Quelqu'un qui rajeunit chaque jour se soustrait aux lois immuables entrainant tous les êtres vivants vers le déclin et la mort. La vraie naissance d'un magicien a lieu le jour où il quitte ce monde, en supposant que la mort puisse l'atteindre.
Pour résoudre ce paradoxe, il percevoir le temps comme un magicien.
- Vous autres, mortels, avez emprunté votre nom à la mort, dit Merlin dans la grotte de cristal. On vous appellerait immortels si vous vous perceviez vous-mêmes comme des créatures de vie.
- Ce n'est pas juste. Nous n'avons pas choisi la mort, elle nous a été imposée, protesta Arthur.
- Non. Ce n'est qu'une habitude. Vous vieillissez et mourrez parce que vous voyez les autres vieillir et mourir.
Jetez cette défroque usée et vous cesserez d'être pris au piège dans les filets du temps.
- Jetez la mort? Comment le pourrions-nous? demanda Arthur, intrigué.
- Tout d'abord, remontez à la source de votre habitude. Là, vous trouverez le raisonnement fautif qui, au départ, vous a convaincu de votre mortalité. Une opinion erronée découle toujours d'une faute de raisonnement.
Il suffit de trouver cette faute logique et de la corriger. C'est d'une simplicité enfantine.
Arthur est passé à la postérité comme le "roi d'un jour et de toujours", ce qui impliquait que lui aussi s'est soustrait au sortilège de la mort.
Qu'a t-il trouvé?
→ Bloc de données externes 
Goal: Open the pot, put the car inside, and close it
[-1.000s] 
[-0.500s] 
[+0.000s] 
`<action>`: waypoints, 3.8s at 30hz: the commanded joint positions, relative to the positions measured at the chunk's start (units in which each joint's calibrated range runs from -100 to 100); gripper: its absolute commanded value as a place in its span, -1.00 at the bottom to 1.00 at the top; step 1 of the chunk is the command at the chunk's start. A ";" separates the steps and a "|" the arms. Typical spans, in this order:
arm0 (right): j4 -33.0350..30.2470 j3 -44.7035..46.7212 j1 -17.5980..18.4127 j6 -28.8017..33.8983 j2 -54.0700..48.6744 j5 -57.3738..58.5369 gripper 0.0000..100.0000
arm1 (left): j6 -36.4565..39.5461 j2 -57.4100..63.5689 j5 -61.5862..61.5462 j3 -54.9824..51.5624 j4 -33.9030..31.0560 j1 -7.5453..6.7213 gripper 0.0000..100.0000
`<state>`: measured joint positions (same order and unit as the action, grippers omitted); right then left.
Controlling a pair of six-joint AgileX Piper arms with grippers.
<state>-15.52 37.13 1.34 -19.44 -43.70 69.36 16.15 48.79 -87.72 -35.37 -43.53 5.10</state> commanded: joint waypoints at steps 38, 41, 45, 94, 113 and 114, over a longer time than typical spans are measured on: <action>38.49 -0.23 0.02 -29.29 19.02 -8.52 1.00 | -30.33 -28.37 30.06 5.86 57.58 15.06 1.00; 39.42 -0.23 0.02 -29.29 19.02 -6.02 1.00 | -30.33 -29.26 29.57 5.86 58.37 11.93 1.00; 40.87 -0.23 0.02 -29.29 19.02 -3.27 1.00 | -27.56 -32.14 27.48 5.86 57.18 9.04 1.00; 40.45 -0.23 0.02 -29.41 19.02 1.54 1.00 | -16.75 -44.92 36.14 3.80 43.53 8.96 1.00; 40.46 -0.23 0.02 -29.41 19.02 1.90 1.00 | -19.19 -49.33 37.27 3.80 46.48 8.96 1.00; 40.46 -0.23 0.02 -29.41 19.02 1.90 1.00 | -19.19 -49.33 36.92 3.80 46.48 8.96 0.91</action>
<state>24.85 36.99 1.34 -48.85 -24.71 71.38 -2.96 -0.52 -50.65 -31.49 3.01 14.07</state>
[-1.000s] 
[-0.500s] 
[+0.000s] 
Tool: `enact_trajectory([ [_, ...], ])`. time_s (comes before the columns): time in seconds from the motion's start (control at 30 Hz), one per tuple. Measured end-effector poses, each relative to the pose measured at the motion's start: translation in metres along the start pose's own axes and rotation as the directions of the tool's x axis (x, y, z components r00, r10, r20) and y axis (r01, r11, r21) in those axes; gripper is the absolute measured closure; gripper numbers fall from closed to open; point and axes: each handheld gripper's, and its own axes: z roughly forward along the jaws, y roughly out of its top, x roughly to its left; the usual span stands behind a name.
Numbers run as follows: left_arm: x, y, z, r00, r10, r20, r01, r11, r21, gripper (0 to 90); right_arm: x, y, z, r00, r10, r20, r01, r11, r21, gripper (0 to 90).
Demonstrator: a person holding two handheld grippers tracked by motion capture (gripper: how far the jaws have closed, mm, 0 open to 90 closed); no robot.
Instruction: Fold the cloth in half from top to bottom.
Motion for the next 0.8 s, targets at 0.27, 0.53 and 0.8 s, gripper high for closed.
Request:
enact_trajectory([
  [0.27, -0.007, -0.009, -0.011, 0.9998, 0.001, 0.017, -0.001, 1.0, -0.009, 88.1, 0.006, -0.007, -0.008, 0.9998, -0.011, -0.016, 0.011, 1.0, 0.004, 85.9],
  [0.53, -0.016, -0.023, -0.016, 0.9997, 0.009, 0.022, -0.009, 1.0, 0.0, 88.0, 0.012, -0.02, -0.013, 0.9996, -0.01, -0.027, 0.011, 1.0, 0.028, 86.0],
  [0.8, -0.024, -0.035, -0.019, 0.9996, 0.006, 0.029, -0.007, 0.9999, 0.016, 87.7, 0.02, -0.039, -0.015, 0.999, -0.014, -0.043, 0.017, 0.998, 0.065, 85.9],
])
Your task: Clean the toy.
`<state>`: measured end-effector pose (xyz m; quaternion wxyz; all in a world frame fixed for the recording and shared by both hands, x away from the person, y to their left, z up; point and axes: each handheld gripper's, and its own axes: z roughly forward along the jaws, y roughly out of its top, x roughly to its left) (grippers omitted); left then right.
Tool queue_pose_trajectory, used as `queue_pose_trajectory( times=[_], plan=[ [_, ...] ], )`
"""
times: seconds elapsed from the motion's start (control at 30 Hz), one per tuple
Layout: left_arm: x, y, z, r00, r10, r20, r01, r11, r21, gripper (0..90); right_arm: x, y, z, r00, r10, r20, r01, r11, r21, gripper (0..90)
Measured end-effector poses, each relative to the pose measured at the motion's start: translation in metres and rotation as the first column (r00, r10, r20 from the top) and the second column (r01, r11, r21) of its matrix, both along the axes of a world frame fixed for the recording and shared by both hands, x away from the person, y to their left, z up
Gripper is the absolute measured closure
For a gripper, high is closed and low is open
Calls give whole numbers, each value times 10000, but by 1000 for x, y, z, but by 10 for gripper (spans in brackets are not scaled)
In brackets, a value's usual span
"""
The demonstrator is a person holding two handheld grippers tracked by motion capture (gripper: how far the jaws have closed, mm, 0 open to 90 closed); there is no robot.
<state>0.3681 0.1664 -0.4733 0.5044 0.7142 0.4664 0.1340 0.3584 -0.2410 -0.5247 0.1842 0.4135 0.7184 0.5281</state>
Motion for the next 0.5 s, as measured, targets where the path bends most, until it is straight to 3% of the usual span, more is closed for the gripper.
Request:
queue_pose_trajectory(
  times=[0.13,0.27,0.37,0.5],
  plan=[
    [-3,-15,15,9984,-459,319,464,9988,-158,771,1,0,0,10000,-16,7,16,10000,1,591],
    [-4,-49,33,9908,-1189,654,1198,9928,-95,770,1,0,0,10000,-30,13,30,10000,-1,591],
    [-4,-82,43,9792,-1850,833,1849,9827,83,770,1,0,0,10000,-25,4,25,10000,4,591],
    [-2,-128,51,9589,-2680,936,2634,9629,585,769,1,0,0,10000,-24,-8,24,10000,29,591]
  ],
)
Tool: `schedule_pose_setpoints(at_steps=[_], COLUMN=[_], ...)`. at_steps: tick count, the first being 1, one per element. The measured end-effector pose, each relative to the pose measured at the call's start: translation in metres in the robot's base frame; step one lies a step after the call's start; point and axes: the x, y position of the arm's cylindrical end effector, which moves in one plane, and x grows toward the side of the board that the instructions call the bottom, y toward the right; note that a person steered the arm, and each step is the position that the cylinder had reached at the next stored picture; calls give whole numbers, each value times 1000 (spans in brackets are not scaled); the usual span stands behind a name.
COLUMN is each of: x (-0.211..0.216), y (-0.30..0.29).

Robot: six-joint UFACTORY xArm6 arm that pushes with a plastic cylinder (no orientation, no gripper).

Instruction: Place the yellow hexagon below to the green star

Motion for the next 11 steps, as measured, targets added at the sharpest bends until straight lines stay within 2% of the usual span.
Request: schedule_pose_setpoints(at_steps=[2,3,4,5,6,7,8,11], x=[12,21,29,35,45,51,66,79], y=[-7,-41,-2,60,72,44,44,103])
En quoi consiste la faute logique que dénoncent les magiciens dans notre rapport à la mort?
Il s'agit pour l'essentiel de notre identification au corps (...)pour briser cette fatalité il faut délivrer l'être humain des limitations temporelles. C'est pourquoi le magicien entreprend un voyage pour découvrir la vérité sur le temps. Telle est la véritable signification de la légende selon laquelle Merlin vivait à contretemps : il voulait remonter le temps jusqu'à sa racine.